Pensive I looked out the shouji and watched the snow begin drifting down from puffy clouds above. It was snowing on that night too.

Taken by a memory I stared down at the babe in my lap, his eyes lidded heavily as he suckled his thumb. At his mother’s distracted gaze he turned blue eyes up quizzically. I smiled some and combed my fingertips over his ruffled hair. He cooed and nudged closer to my touch, a pleasant shade of pink tinting his cheeks.

Somewhere emitted a loud and high pitched yawn. I glanced over in time to see Sai struggle with consciousness, the kendama toy she was playing with still in hand. Eyes already closed she tried swinging the toy again, but the ball did little more than wiggle on its string. Having seen the girl begin to wobble off balance Kagome plucked the kendama from her grasp and scooped her up. She laid her beside her already sleeping sibling on a blanket near the fire and tucked her in as much as the cloth would allow.

When she finished, I spoke with the miko in a hushed tone,
“Kaede-sama will worry with you gone so late. You should get some sleep.”


“I’m fine,” she defended, standing the close the shouji from the frigid night air. She still wasn’t accustomed to the cold winters of this world. Rubbing her hands together soundly she retreated to the fireside, wiggling her fingers near the blaze.
“Besides. I’m much happier here with you tonight, making sure you get your rest. Hah …”

Her smile thinned to an awkward line when I didn’t respond. It resurfaced, however, as her gaze fell back to the fireplace,
“I’m sure they have a pretty good reason, you know …”


“Un,” I sounded, albeit doubtfully.

Miroku and InuYasha were two days behind schedule. It wasn’t a rare event, and I wouldn’t mind if it hadn’t been happening more and more frequently as of late. But that’s not what stung me tonight.
Maybe it was how urgently I asked the monk to be back in time. And the failure of that promise.

My heart, against its better nature, treated the situation as treason.
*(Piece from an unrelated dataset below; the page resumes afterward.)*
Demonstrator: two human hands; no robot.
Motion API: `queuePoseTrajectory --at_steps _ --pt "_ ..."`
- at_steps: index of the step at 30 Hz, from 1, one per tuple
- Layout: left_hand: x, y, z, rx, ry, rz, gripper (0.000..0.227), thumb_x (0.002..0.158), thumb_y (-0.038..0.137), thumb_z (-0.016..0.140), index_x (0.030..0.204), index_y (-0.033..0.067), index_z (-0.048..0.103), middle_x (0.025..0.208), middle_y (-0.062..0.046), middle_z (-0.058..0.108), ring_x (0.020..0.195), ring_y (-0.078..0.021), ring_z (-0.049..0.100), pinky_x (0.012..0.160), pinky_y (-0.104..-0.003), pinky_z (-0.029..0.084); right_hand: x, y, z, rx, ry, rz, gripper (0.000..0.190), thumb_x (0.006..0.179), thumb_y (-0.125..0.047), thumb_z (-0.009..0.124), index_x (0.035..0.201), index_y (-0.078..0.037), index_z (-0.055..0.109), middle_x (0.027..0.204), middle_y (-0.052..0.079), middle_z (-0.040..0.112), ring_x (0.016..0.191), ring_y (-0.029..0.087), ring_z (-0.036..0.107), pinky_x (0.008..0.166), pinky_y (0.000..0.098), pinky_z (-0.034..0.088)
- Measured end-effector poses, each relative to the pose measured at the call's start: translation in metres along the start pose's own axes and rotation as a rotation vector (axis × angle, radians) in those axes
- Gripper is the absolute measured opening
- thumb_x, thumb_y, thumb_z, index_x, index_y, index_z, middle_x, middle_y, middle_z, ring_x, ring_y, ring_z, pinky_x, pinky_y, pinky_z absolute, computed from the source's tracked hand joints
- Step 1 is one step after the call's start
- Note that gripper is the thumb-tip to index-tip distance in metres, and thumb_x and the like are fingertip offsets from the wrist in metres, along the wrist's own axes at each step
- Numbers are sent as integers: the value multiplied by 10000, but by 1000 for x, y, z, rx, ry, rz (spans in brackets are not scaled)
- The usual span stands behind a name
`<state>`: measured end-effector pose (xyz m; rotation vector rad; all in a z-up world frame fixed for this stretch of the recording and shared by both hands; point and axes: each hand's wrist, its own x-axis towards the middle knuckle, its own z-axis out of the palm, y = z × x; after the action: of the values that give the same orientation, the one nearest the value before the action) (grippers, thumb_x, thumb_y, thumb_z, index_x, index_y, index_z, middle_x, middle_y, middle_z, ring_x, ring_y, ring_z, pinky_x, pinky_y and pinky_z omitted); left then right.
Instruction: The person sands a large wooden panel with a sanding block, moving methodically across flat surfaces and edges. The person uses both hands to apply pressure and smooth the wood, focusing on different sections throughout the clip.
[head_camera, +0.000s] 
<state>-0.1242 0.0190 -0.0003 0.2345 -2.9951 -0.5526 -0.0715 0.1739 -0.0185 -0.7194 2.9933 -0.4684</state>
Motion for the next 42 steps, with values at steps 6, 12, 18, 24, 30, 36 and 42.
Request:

Miroku was probably at this moment helping himself to a third cup of sake, pretty little tea house maidens prancing about him to keep the night warm.
Did he realize how cold it felt to me?

Did he realize that …


“Sango-chan.”

I stiffened as the thought was broken by dainty arms hugging my shoulders. Kagome squeezed me affectionately for a short moment before drawing away. Smiling sympathetically she wiped her sleeve across the corner of my eye, collecting the moisture I hadn’t known escaped.

“I’m your friend. Talk to me. I won’t sit here silently when there’s obviously something bothering you.”

I hesitated, reluctant to express the introverted anxiety I so often felt alone. I turned my head down to avoid her eyes, hoping tears would not drip onto the sleeping infant in my lap. After a short pause I confided with a shaky sigh,
“Houshi-sama and I … Today was our anniversary.”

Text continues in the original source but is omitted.